Pour se mettre dans l'ambiance des Fêtes, Duceppe présente Minuit chrétien, une comédie où il est question d'une famille qui se chamaille le soir du réveillon. Non, ces presque deux heures passées au théâtre n'auront rien de solonnel.

Tilly, François-Louis de son prénom, est un dramaturge que René Richard Cyr a à l'oeil depuis longtemps. Rarement joué ici - Marie Laberge a déjà monté l'un de ses textes au Café de la Place, il y a une vingtaine d'années -, l'auteur français a écrit un peu plus d'une demi-douzaine de pièces «cruelles» aux titres parfois évocateurs tels que Charcuterie fine et Les trompettes de la mort.

René Richard Cyr est tombé sur Minuit chrétien il y a environ 10 ans. «Elle est plus comique que les autres, souligne-t-il. J'ai été étonné de voir que l'humour, souvent très présent dans les autres pièces de Tilly, ne se trouvait pas au premier plan, mais presque, dans celle-là.» Le dramaturge s'est en effet inspiré de la comédie de boulevard, mais en fait grincer les rouages.

Minuit chrétien se déroule lors d'un souper de Noël. Les invités, c'est-à-dire la famille élargie, arrivent au compte-gouttes et, très vite, il est clair que les uns et les autres n'acceptent l'invitation que par convenance. «Ils sont ensemble, mais ils ne veulent pas vraiment être ensemble. Il n'acceptent pas la différence des autres. Ils parlent d'argent, de consommation», détaille René Richard Cyr.

Tilly passe en revue une foule de clichés: la relation difficile entre un père et un fils, les petites jalousies familiales, le mononcle chiant, le médecin, le militaire... «Tout est là, en place. La pièce est, oui, convenue, mais elle détonne par la dose de vinaigre qu'on y trouve», estime le metteur en scène. Ce miroir tendu à l'assistance devient alors, plus «parlant», plus «significatif» par les mesquineries qu'il met au jour.

Effet miroir

«Souvent, dans le théâtre de Serge Boucher, les gens disent reconnaître leur tante ou leur cousine. Coudonc' les tantes et les cousines ne vont jamais au théâtre? Personne n'ose jamais dire que ça leur ressemble», souligne-t-il encore. Avec Minuit chrétien, il espère que les gens n'esquiveront pas la ressemblance. En fait, il a tout mis en oeuvre pour qu'ils ne le puissent pas.

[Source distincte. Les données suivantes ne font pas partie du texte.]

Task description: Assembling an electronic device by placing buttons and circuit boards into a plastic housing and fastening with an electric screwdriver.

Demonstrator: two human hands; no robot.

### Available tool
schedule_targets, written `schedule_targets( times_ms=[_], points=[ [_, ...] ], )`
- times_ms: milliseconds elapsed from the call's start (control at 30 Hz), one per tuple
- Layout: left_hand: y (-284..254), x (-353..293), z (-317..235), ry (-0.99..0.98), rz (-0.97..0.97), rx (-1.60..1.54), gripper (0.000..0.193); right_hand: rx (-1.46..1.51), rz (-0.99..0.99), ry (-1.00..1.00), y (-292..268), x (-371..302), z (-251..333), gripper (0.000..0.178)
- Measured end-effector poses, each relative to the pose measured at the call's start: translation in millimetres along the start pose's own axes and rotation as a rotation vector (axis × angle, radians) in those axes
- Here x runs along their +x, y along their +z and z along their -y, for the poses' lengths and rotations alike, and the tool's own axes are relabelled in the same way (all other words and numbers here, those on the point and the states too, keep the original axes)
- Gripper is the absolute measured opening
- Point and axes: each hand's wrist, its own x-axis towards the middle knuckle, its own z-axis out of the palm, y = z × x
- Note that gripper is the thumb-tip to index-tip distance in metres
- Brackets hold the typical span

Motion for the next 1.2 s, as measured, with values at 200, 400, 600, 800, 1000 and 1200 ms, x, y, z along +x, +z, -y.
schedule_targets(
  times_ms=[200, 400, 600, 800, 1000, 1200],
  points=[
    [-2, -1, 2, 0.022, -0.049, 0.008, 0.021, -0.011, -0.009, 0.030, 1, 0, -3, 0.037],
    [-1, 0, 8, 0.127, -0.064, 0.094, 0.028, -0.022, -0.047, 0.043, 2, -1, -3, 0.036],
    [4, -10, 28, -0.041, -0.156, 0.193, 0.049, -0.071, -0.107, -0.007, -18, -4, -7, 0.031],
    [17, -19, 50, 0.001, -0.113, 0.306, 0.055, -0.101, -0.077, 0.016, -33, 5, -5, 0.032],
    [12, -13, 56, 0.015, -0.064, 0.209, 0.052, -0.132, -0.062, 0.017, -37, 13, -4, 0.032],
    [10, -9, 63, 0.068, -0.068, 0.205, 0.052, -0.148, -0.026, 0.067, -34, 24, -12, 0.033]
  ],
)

Duceppe présentera en effet non pas Minuit chrétien tel que Tilly l'a écrite, mais l'adaptation que René Richard Cyr en a faite. Avec des références et une langue québécoises. «Pour avoir un impact direct sur les spectateurs, j'ai convaincu l'auteur qu'il valait mieux faire une adaptation. Il fallait transposer la pièce puisque les références culturelles ne sont pas les mêmes», dit le metteur en scène.

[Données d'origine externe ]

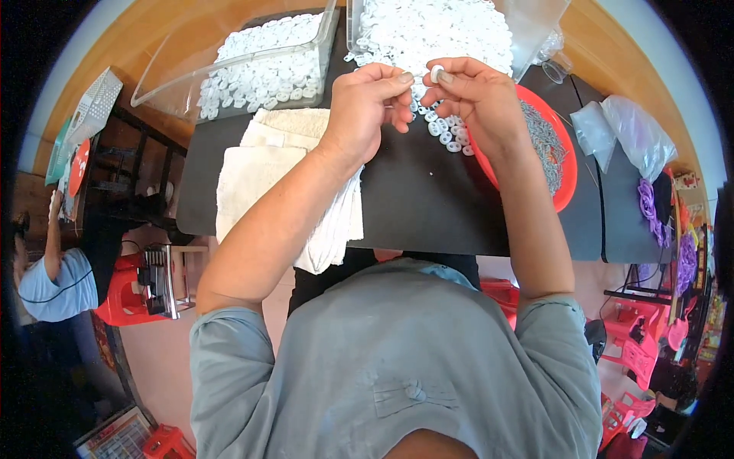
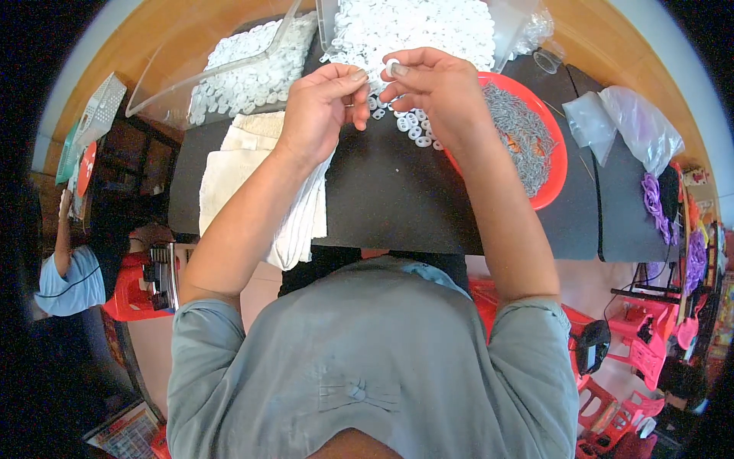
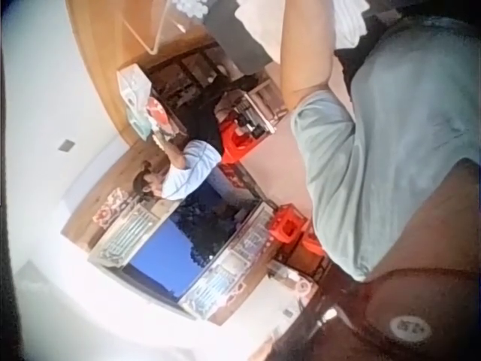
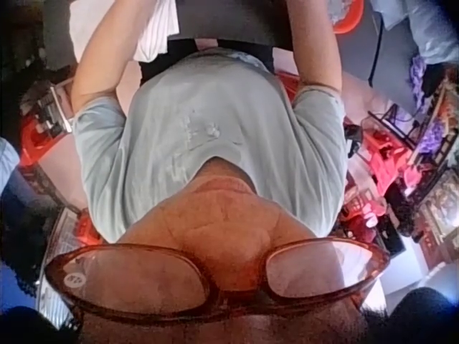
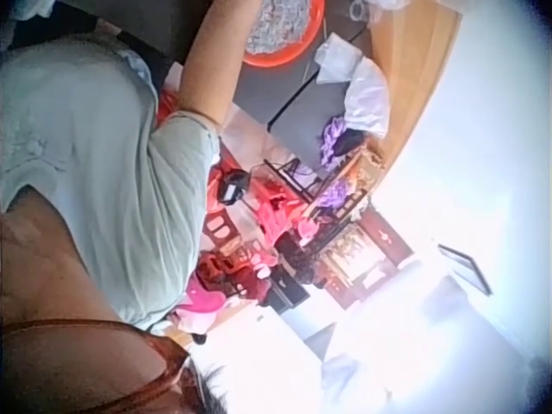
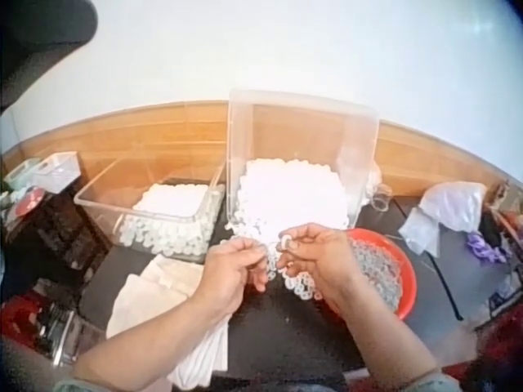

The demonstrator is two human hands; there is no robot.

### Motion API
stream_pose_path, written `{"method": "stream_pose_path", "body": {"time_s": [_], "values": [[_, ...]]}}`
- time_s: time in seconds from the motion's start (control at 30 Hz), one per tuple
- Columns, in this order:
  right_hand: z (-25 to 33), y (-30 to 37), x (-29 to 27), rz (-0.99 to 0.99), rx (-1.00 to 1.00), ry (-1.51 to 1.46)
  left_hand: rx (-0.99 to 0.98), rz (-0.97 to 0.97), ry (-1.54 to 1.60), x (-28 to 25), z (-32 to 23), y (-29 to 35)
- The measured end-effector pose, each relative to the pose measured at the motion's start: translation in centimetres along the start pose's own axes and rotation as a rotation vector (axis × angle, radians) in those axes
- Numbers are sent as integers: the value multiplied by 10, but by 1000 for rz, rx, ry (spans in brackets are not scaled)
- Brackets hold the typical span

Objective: Assembling small metal pins into white plastic circular rings at a workshop table.

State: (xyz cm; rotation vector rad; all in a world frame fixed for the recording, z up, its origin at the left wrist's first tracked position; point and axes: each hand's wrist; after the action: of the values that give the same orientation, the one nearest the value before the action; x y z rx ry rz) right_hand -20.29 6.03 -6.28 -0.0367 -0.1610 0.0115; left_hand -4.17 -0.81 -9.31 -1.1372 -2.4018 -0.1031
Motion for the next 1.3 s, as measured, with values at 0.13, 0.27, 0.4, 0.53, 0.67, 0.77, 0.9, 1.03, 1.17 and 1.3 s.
{"method": "stream_pose_path", "body": {"time_s": [0.13, 0.27, 0.4, 0.53, 0.67, 0.77, 0.9, 1.03, 1.17, 1.3], "values": [[-4, -1, -1, -11, -2, -28, 39, -22, -70, 4, -2, 2], [-6, -1, 0, -16, 0, -19, 37, -68, -163, 7, -2, 1], [-4, 0, 5, -32, -18, 1, 50, -79, -162, 7, -1, 2], [-4, 0, 8, -34, -39, 44, 57, -82, -174, 8, -2, 3], [-4, 1, 9, -59, -51, 95, 50, -93, -197, 9, -2, 3], [-3, 1, 10, -59, -57, 116, 52, -94, -196, 10, -2, 4], [-4, 1, 13, -64, -80, 124, 41, -78, -212, 9, -2, 4], [-4, 1, 15, -82, -83, 150, 31, -113, -215, 11, -2, 4], [-8, 0, 15, -88, -94, 172, 35, -86, -206, 10, 1, 4], [-11, -1, 11, -50, -114, 161, 44, -72, -213, 12, 1, 4]]}}
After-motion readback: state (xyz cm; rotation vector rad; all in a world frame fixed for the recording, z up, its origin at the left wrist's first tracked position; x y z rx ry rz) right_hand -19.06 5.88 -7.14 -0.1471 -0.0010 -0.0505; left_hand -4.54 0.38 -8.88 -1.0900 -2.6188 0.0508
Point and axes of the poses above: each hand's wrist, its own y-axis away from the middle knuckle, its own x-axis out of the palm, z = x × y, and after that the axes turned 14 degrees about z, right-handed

Sa crainte, c'était que l'assistance puisse voir la pièce et se dire «oui, c'est vrai que les Français sont comme ça». Les personnages chanteront donc des chansons qu'on connaît, parleront de Costco, etc. «J'ai sabré dans plein d'affaires qui faisaient un peu vieillottes ou qui auraient paru dépassées par rapport à la société québécoise», ajoute René Richard Cyr, précisant que le Québec est plus tolérant envers l'homosexualité, que le rapport à la femme y est différent et que le racisme ne s'exprime pas de la même façon.

L'essentiel demeure que la pièce place le spectateur devant un paradoxe: Noël est une période de réunion, un moment où on doit mettre l'accent sur ce qui nous rassemble et non ce qui nous sépare, mais quel est le sens de cette fête à partir du moment où la religion «a foutu le camp» et que la famille est complètement éclatée?

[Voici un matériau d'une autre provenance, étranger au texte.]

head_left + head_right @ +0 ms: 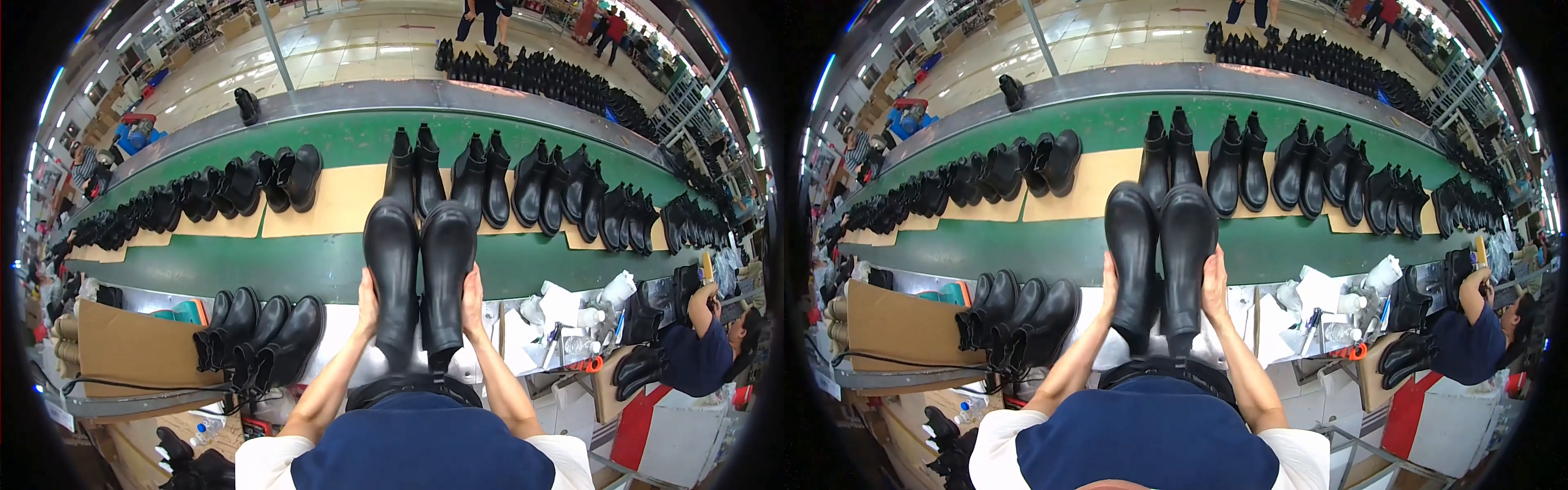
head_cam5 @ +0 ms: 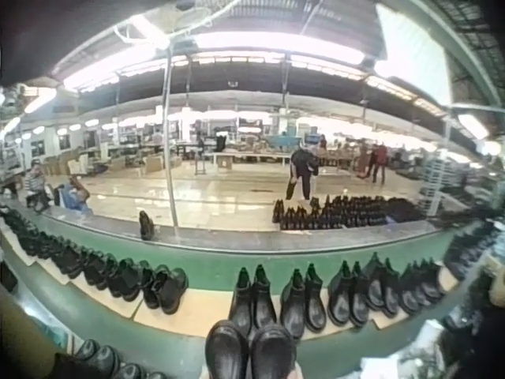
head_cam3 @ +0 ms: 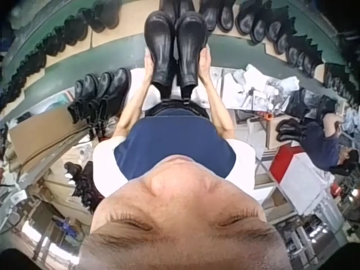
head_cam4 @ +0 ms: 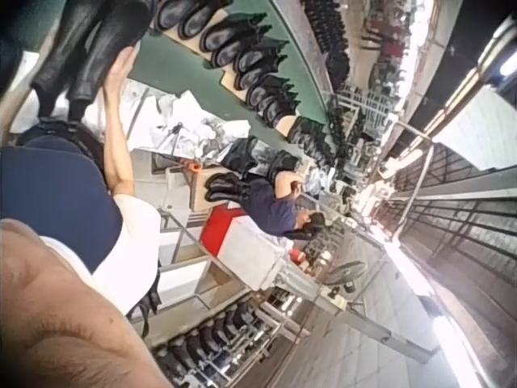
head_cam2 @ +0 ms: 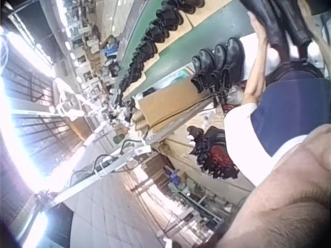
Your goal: Inspecting and cleaning black boots on a production line.
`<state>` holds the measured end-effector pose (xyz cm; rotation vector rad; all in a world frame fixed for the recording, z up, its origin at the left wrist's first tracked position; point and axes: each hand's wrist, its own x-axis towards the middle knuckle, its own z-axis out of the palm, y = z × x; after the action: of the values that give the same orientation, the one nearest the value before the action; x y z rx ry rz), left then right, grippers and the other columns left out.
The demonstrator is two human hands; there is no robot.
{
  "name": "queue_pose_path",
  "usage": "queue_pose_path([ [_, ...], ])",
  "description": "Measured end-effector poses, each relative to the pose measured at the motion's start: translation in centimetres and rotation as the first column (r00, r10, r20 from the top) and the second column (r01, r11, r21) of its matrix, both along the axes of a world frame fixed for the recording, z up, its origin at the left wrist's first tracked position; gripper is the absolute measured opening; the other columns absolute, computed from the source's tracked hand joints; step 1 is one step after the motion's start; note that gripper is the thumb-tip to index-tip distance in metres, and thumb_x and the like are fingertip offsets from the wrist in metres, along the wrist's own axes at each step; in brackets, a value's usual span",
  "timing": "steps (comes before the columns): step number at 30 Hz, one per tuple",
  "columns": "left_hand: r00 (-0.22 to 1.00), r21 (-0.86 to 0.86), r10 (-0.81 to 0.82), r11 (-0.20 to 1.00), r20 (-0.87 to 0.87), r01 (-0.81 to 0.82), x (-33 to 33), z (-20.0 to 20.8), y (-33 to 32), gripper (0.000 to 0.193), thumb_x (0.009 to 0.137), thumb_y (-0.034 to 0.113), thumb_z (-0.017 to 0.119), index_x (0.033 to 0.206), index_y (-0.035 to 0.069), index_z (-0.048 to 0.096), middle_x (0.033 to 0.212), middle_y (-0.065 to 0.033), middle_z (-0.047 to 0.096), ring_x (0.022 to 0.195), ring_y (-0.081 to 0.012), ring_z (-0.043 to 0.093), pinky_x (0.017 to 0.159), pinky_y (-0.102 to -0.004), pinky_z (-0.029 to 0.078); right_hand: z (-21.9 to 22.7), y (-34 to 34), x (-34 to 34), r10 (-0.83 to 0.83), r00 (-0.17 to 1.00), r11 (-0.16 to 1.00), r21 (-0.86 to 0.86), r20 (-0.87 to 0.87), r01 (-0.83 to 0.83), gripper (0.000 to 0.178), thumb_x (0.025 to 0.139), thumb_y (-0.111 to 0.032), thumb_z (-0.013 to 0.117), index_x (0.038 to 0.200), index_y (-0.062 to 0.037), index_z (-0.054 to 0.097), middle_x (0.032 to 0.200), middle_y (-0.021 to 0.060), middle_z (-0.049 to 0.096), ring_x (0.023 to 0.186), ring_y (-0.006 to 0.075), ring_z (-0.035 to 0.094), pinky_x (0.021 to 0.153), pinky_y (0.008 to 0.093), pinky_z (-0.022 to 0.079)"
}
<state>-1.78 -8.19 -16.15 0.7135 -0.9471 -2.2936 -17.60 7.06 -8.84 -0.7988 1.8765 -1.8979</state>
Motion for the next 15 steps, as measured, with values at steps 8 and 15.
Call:
queue_pose_path([
  [8, 0.978, -0.041, -0.205, 0.978, 0.022, 0.206, 0.7, 6.4, 1.8, 0.051, 0.09, 0.036, 0.052, 0.125, 0.0, 0.047, 0.103, -0.0107, 0.061, 0.091, -0.0171, 0.059, 0.08, -0.0291, 0.048, 0.8, -0.3, -3.1, 0.364, 0.343, 0.931, -0.33, 0.866, -0.156, 0.064, 0.094, -0.051, 0.04, 0.122, 0.0064, 0.049, 0.113, 0.0135, 0.058, 0.098, 0.0173, 0.059, 0.085, 0.0289, 0.045],
  [15, 0.914, -0.743, 0.01, 0.586, 0.405, 0.323, 2.7, 13.9, 3.4, 0.041, 0.094, 0.033, 0.046, 0.12, 0.002, 0.053, 0.088, -0.0094, 0.061, 0.076, -0.0153, 0.058, 0.068, -0.0309, 0.049, -2.6, 0.8, -4.1, 0.247, 0.55, 0.967, -0.163, 0.798, -0.197, 0.059, 0.095, -0.047, 0.04, 0.12, 0.0047, 0.051, 0.108, 0.0119, 0.061, 0.094, 0.0159, 0.059, 0.085, 0.028, 0.046],
])
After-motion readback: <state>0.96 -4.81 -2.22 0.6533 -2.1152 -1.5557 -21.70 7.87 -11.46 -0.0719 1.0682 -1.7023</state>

N'est-il pas curieux de présenter une telle comédie à Noël? René Richard Cyr est le premier à en convenir. Il lance même à la blague avoir cru que les gens de chez Duceppe avaient accepté sa proposition sans avoir lu le texte! Ce n'est pas une charmante comédie pour mettre les gens dans l'ambiance des Fêtes, en effet. Mais il y a beaucoup de drôlerie dans ces petites cruautés.

«C'est un bon truc dramaturgique que de faire rire le public pour ensuite rentrer le poignard. C'est une structure éculée, mais qui fonctionne encore, juge-t-il. On se fait encore prendre.»

Minuit chrétien, du 15 décembre au 5 février chez Duceppe.